Il a commencé l’école l’an dernier, à 5 ans. L’école maternelle n’est plus obligatoire, c’est un choix des mairies, et la mairie de son village ne pouvait pas payer pour maintenir une école. Son cousin Brice a eu plus de chance ; il est allé à l’école à 3 ans mais ses parents ont dû payer. La sieste, l’accueil et le goûter n’existent plus, place à la morale, à l’alphabet ; il faut vouvoyer les adultes, obéir, ne pas parler et apprendre à se débrouiller seul pour les habits et les toilettes : pas assez de personnel.

Les enseignants, mal payés par la commune, gèrent leurs quarante élèves chacun comme une garderie.

L’école privée en face a une vraie maternelle, mais seuls les riches y ont accès.

Mais Brice a moins de mal, malgré tout, à comprendre les règles de l’école et ses leçons de CP. En plus, le soir il va à des cours particuliers, car ses parents ne peuvent pas l’aider pour les devoirs, ils font trop d’heures supplémentaires.

Mais LOU a toujours plus de chance que son voisin Kévin ; il doit se lever plus tôt et livrer les journaux avant de venir à l’école, pour aider son grand- père qui n’a presque plus de retraite.

LOU est au fond de la classe. La chaise à coté de lui est vide. Son ami Saïd est parti, son père a été expulsé le lendemain du jour où le directeur (un gendarme en retraite choisi par le maire) a rentré le dossier de Saïd dans Base élèves. Il ne reviendra jamais. LOU n’oubliera jamais son ami pleurant dans le fourgon de la police,) à coté de son père menotté. Il paraît qu’il n’avait pas de papiers…

LOU fait très attention : chaque matin il met du papier dans son cartable, dans le sac de sa maman et dans celui de son frère.

Du fond, LOU ne voit pas très bien le tableau. Il est trop loin, et il a besoin de lunettes. Mais les lunettes ne sont plus remboursées. Il faut payer l’assurance, et ses parents n’ont pas les moyens. L’an prochain LOU devra prendre le bus pour aller à l’école. Il devra se lever plus tôt. Et rentrer plus tard. L’EPEP (Etablissements publics d’enseignement primaire) qui gère son école a décidé de regrouper les CP dans le village voisin, pour économiser un poste d’enseignant. Ils seront 36 par classe. Que des garçons. Les filles sont dans une autre école.

LOU se demande si après le CM2 il ira au collège ou en centre de préformation professionnelle. Peut-être que les cours en atelier sont moins ennuyeux que toutes ces leçons à apprendre par coeur. Mais sa mère dit qu’il n’y a plus de travail, que ça ne sert à rien. Le père de LOU a dû aller travailler en Roumanie, l’usine est partie là -bas. Il ne l’a pas vu depuis des mois. La délocalisation, ça s’appelle à cause de la mondialisation. Pourtant la vieille dame disait hier que c’était très bien la mondialisation, que ça apportait de la richesse. Ils sont fous, ces Roumains !

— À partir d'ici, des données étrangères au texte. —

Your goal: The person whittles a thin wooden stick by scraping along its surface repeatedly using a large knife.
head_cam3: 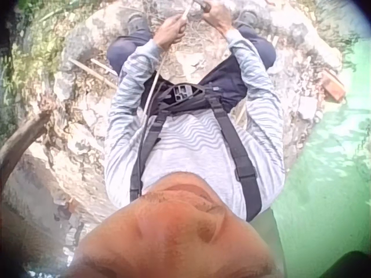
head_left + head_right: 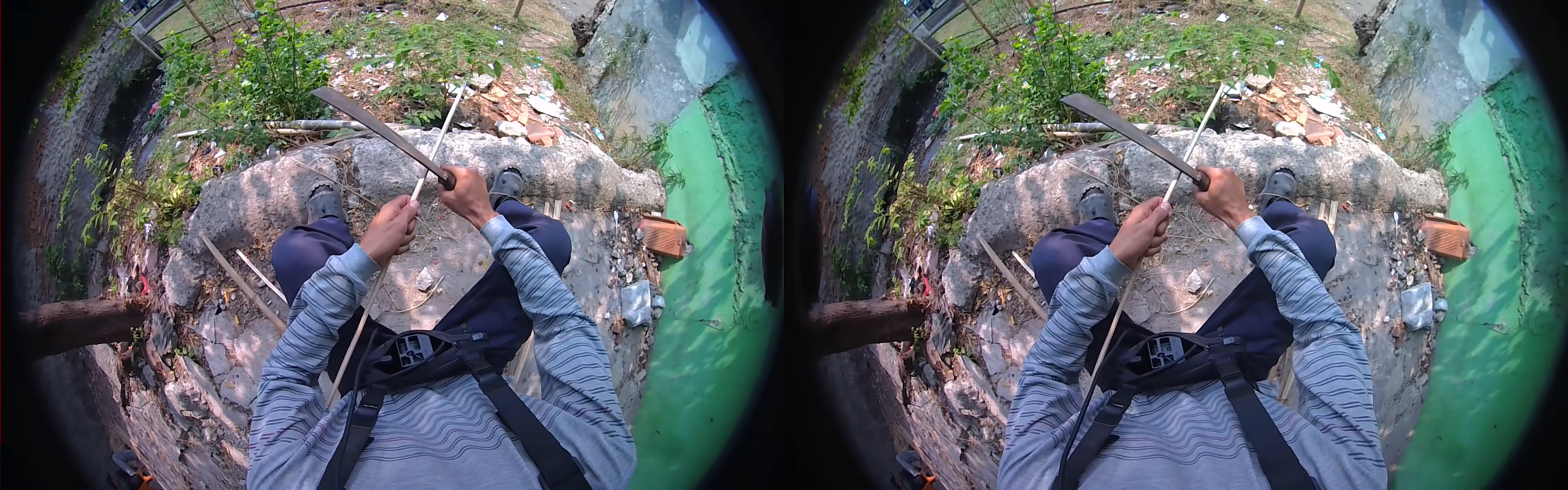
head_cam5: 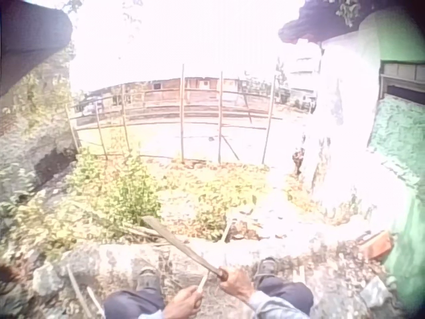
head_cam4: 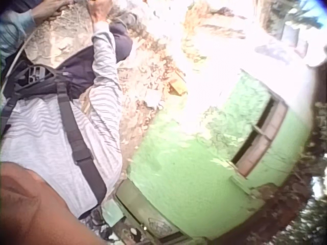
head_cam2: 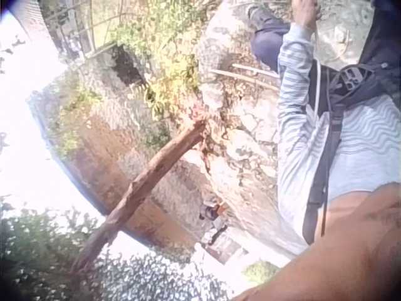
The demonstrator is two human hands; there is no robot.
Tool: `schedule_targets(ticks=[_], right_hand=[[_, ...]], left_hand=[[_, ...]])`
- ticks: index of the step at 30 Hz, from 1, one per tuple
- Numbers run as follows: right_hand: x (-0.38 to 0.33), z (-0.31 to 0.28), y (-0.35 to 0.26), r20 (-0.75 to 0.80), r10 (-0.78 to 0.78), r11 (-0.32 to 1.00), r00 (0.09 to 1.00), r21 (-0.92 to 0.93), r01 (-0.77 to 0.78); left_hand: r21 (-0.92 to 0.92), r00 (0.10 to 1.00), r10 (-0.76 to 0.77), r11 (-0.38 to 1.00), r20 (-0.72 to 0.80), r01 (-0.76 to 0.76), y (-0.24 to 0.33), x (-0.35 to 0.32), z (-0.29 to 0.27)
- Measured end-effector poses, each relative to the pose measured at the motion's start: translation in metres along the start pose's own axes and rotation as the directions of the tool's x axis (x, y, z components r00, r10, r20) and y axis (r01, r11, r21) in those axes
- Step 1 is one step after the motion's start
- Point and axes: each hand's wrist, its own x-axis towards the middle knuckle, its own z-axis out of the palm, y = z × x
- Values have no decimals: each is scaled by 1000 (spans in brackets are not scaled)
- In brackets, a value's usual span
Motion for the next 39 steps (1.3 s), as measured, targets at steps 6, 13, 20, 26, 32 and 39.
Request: schedule_targets(ticks=[6, 13, 20, 26, 32, 39], right_hand=[[-9, -5, -10, 120, -69, 996, 990, -48, 75], [-4, 6, 1, -36, -113, 994, 993, -14, 113], [-6, -2, -14, 124, -106, 992, 987, -57, 114], [6, 4, 3, 24, -15, 999, 1000, -32, 16], [-4, 0, -3, 7, -70, 997, 997, -30, 71], [17, -8, 19, 9, 49, 998, 999, 42, -50]], left_hand=[[329, 979, 182, 933, -87, -144, -15, 12, -8], [532, 943, 307, 824, -130, -195, -21, 17, -12], [366, 960, 226, 918, -164, -154, -15, 15, -6], [502, 950, 284, 844, -126, -186, -23, 16, -12], [252, 984, 167, 957, -69, -145, -12, 9, -5], [277, 988, 141, 953, -58, -120, -12, -2, 0]])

Il lui tarde la récréation. Il retrouvera Cathy, la jeune cousine de maman. Elle fait sa deuxième année de stage pour être maîtresse d’école, dans la classe de Monsieur Luc. Il remplace Monsieur Jacques, qui a été renvoyé, car il avait fait grève. On dit que c’était un syndicaliste qui faisait de la pédagogie. Il y avait aussi madame Paulette en CP ; elle apprenait à lire aux enfants avec de vrais livres ; un inspecteur venait régulièrement la gronder ; elle a fini par démissionner. Cathy a les yeux cernés : le soir elle est serveuse dans un café car sa formation n’est pas payée. Elle dit : « A 28 ans et bac +5, servir des bières le soir, faire classe la journée, c’est épuisant». Surtout qu’elle dort dans un salon chez LOU, elle n’a pas assez d’argent pour se payer un loyer.

Après la récréation, il y a le cours de religion et de morale avec l’abbé Georges. Il faut lui réciter la vie de Jeanne d’Arc et les dix commandements par coeur. C’est lui qui organise le voyage scolaire à Lourdes, à Pâques. Sauf pour ceux qui seront convoqués pour le soutien.

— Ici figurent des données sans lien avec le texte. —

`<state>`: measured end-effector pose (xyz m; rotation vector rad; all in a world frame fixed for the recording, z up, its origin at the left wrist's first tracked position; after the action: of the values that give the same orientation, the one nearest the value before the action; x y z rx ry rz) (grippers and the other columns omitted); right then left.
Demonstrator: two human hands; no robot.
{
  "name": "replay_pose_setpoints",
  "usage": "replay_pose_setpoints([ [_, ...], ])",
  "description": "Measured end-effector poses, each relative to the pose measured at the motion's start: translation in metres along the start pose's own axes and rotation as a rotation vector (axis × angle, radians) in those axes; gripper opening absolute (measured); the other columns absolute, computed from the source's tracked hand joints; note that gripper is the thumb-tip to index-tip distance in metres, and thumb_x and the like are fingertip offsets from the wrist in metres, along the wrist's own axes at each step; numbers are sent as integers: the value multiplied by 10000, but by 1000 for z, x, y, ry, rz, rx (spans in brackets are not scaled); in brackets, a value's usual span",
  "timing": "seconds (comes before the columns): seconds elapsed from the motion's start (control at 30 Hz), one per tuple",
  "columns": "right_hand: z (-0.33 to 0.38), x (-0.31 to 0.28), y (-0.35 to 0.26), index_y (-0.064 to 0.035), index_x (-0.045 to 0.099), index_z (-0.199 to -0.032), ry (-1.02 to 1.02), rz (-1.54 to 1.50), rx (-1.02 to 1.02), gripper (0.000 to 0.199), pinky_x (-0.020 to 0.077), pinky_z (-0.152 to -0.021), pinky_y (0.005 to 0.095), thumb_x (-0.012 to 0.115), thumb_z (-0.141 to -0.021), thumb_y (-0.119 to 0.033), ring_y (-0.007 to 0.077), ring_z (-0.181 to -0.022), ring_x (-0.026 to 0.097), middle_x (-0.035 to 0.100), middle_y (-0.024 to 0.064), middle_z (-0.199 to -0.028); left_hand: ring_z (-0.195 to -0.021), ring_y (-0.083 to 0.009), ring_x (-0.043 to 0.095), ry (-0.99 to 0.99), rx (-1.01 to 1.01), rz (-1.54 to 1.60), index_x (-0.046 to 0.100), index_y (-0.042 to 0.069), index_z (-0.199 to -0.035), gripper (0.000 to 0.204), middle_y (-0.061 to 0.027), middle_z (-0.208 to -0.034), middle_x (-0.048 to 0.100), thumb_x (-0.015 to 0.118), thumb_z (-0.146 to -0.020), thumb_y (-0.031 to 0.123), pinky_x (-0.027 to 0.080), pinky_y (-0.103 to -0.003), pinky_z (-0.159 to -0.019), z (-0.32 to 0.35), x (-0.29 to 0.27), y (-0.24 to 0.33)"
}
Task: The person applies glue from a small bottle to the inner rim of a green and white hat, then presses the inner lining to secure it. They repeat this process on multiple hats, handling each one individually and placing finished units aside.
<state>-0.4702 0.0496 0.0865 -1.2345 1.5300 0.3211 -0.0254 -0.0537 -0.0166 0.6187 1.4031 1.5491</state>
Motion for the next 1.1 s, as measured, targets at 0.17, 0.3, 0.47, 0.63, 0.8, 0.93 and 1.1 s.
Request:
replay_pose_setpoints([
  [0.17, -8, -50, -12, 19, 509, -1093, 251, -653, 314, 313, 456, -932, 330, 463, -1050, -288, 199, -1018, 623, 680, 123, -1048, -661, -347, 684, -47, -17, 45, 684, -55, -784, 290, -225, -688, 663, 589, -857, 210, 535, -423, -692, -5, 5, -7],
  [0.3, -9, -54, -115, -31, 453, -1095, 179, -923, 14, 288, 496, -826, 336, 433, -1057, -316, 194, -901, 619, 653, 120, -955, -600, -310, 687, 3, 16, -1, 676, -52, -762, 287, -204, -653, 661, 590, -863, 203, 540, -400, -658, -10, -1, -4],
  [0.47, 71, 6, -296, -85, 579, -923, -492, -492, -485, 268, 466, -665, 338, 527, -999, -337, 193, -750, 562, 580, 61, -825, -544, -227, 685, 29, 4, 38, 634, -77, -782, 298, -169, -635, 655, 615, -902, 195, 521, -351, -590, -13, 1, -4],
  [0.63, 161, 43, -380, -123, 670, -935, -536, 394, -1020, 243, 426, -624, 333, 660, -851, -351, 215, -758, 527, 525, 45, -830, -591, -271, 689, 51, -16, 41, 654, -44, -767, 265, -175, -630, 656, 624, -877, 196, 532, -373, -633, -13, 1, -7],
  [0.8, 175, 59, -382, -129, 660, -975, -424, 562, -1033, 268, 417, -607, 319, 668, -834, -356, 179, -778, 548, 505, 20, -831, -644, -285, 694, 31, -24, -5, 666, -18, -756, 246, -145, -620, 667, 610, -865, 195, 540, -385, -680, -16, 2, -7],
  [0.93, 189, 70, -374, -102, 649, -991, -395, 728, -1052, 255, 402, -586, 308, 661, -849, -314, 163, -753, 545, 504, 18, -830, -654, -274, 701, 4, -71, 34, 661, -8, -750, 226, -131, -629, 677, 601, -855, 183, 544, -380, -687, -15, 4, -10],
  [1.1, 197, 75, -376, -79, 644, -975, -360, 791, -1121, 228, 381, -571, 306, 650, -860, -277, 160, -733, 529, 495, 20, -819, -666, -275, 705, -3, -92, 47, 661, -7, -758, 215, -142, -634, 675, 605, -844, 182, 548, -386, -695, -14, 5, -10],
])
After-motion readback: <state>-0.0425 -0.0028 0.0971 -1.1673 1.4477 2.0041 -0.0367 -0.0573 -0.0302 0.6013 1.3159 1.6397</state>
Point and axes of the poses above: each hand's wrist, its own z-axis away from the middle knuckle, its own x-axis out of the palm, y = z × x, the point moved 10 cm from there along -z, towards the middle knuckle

LOU se demande pourquoi il est là ,

– Pourquoi Saïd a dû partir,

– Pourquoi Cathy et sa mère pleurent la nuit,

– Pourquoi et comment les usines s’en vont en emportant le travail,  – Pourquoi ils sont si nombreux en classe,  – Pourquoi il n’a pas une maîtresse toute l’année,  – Pourquoi il devra prendre le bus,  – Pourquoi il passe ses vacances à faire des stages,  – Pourquoi on le punit ainsi,  – Pourquoi il n’a pas de lunettes,  – Pourquoi il a faim.

Projection basée sur les textes actuels, les expérimentations en cours et les annonces du gouvernement trouvées sur le net.